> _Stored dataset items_
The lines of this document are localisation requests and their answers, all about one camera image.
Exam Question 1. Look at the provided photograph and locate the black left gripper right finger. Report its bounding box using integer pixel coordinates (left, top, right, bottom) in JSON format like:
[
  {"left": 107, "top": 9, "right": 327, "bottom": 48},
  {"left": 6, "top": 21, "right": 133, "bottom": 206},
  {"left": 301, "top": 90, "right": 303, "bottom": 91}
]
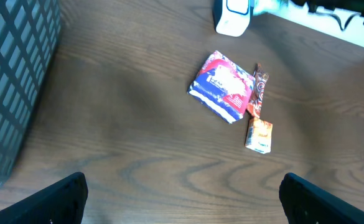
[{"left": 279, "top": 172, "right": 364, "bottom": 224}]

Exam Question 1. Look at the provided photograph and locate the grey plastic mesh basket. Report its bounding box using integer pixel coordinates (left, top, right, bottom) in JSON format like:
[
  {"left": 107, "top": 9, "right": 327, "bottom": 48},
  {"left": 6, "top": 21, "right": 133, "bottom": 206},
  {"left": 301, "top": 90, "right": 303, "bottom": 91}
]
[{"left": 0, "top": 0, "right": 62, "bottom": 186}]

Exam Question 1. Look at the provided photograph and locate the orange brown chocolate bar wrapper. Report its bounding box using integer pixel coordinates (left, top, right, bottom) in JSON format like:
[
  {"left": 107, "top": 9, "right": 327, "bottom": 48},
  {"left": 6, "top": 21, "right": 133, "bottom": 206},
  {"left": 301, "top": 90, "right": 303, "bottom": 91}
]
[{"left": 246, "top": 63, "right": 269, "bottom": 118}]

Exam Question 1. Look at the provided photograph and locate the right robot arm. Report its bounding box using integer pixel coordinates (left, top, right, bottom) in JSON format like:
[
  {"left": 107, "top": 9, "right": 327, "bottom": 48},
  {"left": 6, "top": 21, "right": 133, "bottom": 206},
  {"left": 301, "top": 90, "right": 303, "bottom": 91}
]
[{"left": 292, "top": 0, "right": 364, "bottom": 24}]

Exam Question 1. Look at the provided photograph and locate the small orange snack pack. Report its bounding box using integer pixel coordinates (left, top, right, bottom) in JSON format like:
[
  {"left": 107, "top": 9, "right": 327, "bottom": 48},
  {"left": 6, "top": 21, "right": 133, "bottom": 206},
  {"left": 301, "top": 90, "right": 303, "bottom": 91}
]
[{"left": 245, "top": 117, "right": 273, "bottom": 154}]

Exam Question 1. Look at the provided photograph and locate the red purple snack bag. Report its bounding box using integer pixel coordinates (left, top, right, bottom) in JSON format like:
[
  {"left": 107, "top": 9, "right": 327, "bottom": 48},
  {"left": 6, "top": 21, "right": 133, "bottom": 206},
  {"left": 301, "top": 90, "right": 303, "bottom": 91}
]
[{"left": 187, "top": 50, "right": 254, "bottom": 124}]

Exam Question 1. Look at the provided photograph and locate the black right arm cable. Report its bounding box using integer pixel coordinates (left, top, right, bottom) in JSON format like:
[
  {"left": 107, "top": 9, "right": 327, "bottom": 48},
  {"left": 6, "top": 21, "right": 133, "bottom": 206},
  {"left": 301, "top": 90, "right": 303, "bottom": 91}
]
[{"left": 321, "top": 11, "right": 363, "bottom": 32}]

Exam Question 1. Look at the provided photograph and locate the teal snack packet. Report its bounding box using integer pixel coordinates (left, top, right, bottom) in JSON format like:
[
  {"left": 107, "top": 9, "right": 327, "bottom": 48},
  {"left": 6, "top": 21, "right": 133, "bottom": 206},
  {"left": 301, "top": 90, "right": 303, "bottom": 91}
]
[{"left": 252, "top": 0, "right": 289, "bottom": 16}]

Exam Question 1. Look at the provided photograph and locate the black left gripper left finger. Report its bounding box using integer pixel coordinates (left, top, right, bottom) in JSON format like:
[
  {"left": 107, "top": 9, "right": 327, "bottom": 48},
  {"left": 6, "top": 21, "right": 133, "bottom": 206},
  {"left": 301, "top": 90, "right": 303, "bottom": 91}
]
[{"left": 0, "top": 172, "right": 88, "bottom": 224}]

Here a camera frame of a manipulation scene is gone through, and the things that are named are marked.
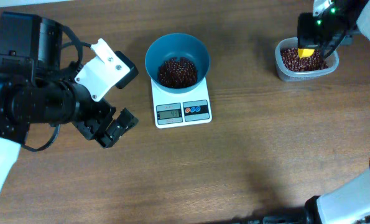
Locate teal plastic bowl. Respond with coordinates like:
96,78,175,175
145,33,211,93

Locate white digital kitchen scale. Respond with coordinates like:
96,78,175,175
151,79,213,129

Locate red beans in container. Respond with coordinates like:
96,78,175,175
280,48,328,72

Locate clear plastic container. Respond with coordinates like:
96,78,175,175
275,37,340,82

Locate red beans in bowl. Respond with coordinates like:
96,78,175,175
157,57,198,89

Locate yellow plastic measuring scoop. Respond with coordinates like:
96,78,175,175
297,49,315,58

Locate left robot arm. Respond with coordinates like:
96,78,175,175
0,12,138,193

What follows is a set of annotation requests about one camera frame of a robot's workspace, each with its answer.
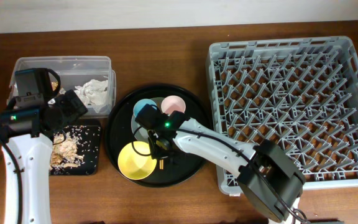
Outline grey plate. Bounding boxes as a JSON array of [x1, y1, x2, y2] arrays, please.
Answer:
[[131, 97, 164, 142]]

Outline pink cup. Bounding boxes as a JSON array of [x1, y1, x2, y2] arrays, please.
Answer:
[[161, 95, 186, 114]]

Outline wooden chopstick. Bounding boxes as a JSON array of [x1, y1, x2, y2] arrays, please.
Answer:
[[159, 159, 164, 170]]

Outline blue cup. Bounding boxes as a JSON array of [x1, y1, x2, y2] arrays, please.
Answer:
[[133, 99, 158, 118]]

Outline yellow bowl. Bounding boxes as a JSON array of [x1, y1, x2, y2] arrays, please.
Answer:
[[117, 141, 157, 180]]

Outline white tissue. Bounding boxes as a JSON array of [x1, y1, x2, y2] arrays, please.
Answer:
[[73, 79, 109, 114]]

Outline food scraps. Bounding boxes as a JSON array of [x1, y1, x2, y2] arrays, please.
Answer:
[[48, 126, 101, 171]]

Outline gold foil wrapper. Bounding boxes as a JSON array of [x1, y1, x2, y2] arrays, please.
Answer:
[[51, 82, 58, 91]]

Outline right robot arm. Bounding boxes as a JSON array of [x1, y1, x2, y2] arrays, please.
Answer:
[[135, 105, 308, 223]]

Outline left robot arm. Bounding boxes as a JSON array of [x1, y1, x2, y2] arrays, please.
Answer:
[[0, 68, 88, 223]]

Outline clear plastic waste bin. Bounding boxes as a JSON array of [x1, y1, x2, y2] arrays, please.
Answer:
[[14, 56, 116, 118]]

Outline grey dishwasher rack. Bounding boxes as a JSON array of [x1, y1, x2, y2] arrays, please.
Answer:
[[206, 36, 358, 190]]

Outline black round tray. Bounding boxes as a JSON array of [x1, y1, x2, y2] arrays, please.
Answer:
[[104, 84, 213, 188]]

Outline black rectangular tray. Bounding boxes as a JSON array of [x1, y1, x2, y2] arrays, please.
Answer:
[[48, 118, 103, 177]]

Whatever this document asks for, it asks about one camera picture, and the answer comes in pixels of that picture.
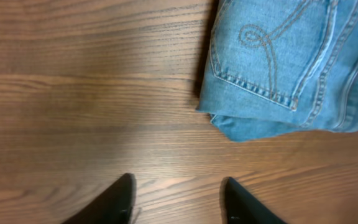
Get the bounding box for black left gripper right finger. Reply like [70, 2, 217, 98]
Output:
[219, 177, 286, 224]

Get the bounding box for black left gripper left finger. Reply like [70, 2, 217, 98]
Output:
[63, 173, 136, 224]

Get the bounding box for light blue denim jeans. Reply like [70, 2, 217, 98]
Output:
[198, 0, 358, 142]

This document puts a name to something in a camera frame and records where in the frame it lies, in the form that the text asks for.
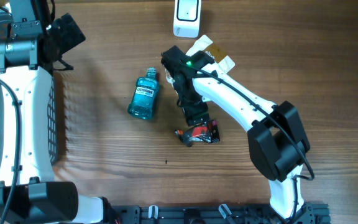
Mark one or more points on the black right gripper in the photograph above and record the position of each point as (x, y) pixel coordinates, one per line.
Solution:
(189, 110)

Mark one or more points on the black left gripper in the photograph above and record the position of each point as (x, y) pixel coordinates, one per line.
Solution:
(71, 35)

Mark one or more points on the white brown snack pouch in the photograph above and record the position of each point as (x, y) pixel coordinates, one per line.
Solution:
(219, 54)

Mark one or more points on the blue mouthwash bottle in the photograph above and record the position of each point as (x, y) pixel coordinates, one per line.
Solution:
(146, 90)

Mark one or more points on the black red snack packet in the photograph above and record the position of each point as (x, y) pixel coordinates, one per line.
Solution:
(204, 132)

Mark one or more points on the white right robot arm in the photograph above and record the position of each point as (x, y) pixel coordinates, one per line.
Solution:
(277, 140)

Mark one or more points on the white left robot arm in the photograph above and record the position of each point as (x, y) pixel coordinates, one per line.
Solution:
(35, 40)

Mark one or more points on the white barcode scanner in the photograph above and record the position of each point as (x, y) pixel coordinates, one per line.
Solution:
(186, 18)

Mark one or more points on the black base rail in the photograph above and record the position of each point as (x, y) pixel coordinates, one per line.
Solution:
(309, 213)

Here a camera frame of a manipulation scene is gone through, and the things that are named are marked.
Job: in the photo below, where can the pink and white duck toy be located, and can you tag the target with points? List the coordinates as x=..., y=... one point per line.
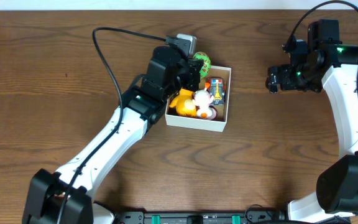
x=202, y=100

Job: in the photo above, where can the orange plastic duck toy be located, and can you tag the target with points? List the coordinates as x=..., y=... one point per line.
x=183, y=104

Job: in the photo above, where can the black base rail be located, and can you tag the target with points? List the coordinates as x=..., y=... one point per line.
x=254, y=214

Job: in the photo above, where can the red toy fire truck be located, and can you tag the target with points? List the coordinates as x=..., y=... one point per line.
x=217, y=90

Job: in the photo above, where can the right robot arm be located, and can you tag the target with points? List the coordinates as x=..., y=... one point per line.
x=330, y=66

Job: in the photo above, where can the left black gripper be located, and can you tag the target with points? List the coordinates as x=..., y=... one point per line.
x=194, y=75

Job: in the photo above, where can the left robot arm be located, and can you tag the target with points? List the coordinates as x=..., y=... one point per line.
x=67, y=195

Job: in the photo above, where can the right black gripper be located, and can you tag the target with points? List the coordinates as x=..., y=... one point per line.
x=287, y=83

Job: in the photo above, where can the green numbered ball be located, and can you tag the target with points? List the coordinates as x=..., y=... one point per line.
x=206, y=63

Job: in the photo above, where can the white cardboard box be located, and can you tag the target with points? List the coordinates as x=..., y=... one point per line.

> _WORK ITEM_
Among the records, find the lines that contain "frame" and copy each of them.

> _PROBLEM SOLUTION_
Here a camera frame of a manipulation scene is gone through, and the things that are named are marked.
What follows is a set of annotation requests about one camera frame of a robot's workspace, each with its answer.
This document puts a name to something in a camera frame and records where in the frame it lies, in the form that the text asks for.
Here a camera frame of a manipulation scene is gone through, and the things that are named are marked.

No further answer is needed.